Yeah, the screen looks the same, I think the Utah dairy had a newer model.

They also mentioned that there were only 3 dairy farms in the state with any kind of automated milking machines.

I recall hearing that there is a glut of milk in the US because there are just too many dairy cows. Is this still true?
Don't forget rBGH.[0] Canada and the EU banned it, but thanks to big Pharma, you can get still get hormone adulterated milk in the US of A.

[0]https://www.organicvalley.coop/blog/rBGH-decoded-what-is-bov...
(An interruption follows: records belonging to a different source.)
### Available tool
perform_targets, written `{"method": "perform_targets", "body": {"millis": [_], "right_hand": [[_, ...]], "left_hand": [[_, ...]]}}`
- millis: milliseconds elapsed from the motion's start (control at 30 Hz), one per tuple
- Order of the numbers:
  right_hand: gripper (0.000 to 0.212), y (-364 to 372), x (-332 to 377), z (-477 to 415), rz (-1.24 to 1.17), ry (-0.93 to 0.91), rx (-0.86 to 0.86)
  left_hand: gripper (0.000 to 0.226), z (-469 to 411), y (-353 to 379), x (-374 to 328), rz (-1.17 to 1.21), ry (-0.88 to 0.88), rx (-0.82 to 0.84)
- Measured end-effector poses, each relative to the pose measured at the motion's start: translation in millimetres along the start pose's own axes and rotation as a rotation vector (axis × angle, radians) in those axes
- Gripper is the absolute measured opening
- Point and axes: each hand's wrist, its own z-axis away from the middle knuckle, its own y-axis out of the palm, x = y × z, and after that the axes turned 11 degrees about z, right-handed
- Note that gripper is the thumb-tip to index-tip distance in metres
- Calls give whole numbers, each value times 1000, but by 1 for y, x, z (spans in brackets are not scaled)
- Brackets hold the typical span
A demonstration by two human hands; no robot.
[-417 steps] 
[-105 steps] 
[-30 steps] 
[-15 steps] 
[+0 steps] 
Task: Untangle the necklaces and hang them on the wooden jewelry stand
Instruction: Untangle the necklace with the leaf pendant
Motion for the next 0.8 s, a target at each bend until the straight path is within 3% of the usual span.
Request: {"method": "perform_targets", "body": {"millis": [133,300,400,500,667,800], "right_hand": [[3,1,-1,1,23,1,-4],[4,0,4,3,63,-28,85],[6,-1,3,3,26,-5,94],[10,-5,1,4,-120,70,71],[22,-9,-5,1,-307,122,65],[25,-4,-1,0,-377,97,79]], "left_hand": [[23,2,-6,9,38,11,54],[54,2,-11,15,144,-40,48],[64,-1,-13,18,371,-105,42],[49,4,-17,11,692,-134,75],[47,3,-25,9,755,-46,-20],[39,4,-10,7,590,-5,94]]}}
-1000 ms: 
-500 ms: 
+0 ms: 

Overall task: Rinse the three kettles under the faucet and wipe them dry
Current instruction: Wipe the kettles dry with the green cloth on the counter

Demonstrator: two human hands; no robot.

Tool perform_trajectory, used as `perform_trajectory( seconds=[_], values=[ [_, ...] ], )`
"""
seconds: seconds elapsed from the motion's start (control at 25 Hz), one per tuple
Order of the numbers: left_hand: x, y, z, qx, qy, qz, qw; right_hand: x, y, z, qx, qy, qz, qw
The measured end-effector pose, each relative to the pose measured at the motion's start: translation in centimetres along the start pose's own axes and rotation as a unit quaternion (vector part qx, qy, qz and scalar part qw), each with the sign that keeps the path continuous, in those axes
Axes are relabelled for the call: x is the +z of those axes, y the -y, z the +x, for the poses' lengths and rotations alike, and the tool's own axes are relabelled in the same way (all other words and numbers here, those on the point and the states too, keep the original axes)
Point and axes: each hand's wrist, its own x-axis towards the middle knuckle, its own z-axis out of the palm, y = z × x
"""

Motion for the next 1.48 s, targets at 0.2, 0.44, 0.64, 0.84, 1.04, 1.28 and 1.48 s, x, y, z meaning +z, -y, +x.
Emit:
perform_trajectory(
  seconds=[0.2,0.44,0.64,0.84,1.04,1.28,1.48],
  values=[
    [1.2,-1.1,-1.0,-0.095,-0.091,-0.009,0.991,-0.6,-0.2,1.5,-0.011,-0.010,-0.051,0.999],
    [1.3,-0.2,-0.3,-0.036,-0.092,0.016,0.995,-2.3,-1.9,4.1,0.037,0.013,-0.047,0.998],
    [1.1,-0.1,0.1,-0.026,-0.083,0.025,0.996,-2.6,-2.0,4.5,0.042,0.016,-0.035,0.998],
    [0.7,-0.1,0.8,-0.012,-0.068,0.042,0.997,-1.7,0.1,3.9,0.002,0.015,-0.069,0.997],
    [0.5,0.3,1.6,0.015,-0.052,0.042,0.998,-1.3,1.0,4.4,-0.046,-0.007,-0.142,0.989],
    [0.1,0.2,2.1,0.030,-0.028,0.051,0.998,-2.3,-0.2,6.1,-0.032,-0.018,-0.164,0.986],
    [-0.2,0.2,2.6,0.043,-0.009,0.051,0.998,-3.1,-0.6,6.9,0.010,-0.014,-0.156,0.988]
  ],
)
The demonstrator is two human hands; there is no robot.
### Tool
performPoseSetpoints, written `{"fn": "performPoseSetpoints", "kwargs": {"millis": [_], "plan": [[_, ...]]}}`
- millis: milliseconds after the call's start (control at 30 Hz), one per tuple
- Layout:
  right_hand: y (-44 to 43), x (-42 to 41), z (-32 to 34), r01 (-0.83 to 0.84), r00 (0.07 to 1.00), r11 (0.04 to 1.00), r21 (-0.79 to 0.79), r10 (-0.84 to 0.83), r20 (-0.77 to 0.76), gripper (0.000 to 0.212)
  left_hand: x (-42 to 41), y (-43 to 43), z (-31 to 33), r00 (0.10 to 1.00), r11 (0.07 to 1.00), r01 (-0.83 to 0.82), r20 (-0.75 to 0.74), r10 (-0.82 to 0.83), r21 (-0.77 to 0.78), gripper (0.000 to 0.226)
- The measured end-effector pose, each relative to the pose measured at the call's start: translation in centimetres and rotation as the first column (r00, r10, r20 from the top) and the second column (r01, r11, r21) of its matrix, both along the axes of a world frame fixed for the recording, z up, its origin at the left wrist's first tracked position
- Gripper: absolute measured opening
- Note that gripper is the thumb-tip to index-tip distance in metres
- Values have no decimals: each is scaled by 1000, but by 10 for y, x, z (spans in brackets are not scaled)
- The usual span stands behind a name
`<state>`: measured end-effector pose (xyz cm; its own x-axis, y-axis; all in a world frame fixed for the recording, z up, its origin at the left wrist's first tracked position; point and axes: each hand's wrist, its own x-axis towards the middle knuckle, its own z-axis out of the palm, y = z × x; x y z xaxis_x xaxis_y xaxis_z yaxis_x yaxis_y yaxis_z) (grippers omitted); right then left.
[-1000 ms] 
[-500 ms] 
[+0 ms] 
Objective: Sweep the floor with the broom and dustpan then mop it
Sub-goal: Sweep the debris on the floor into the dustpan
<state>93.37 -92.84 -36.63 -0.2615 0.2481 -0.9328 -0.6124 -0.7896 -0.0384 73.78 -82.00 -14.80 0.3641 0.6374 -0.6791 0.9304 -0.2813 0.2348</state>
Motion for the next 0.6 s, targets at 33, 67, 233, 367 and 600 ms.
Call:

I'm opposed to the use of rBGH. Stating falsehoods doesn't help the cause.

The absence of evidence that rBGH ends up in milk isn't for lack of trying to find it.

I get organic milk because it tastes better. I suspect that means it's more nutritious, and further suspect that's because of the growth hormone, not the absence of some pesticides (but not others!) in the feed.

To preemptively correct a misconception which many people have: nutrition labels are based on what the government legally allows producers to claim, it isn't the result of some test performed on the food inside the package.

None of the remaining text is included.